▶ WORK INSTRUCTIONS
Lines to return, exactly: from the line with "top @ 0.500" to the line with "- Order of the" in the entries below, both included.

▶ DATASET RECORDS
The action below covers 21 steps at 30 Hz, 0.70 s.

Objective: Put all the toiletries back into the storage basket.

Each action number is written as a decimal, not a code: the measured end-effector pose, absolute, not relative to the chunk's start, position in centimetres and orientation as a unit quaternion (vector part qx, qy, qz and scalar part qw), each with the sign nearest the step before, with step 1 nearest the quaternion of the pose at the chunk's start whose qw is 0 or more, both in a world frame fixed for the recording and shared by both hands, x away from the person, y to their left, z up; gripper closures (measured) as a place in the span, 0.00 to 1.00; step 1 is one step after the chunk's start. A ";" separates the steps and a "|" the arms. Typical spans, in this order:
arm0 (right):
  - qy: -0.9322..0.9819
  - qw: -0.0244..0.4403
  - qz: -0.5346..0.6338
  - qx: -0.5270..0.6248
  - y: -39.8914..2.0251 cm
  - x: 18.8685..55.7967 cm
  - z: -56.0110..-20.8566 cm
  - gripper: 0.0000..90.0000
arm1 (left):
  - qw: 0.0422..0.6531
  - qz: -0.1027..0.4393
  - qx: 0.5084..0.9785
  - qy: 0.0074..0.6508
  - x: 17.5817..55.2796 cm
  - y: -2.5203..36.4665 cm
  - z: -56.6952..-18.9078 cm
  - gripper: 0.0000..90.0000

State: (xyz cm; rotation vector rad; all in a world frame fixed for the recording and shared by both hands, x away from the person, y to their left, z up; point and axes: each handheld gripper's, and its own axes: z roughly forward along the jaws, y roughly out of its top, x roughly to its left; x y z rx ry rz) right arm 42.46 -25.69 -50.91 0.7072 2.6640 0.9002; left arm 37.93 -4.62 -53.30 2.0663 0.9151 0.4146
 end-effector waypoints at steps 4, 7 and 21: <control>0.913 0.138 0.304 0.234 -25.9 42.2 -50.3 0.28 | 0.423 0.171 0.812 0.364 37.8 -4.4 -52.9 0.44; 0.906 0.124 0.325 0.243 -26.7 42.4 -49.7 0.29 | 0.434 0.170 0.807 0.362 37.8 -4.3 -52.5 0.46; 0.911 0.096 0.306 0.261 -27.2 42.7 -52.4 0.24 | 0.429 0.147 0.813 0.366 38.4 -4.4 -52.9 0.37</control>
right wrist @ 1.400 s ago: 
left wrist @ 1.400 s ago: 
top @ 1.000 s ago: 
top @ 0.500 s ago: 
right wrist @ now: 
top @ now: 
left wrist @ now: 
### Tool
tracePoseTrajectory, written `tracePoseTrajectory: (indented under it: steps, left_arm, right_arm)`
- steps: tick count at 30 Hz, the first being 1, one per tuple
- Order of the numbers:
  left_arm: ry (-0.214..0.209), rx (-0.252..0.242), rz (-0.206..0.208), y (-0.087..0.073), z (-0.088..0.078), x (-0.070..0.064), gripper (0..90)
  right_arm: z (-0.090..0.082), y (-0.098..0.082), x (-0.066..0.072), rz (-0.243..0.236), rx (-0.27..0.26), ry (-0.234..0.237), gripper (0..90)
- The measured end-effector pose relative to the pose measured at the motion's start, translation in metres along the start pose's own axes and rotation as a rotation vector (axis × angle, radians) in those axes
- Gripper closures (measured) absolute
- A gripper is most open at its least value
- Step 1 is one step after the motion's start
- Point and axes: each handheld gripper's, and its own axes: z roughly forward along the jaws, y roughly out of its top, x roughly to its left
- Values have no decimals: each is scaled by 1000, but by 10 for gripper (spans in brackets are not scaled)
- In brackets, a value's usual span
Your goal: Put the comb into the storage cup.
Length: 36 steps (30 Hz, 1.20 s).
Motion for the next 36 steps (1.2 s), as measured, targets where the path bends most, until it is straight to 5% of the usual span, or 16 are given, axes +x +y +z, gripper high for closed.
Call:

▶ THE ANSWER
top @ 0.500 s ago: 
right wrist @ now: 
top @ now: 
left wrist @ now: 
### Tool
tracePoseTrajectory, written `tracePoseTrajectory: (indented under it: steps, left_arm, right_arm)`
- steps: tick count at 30 Hz, the first being 1, one per tuple
- Order of the numbers:

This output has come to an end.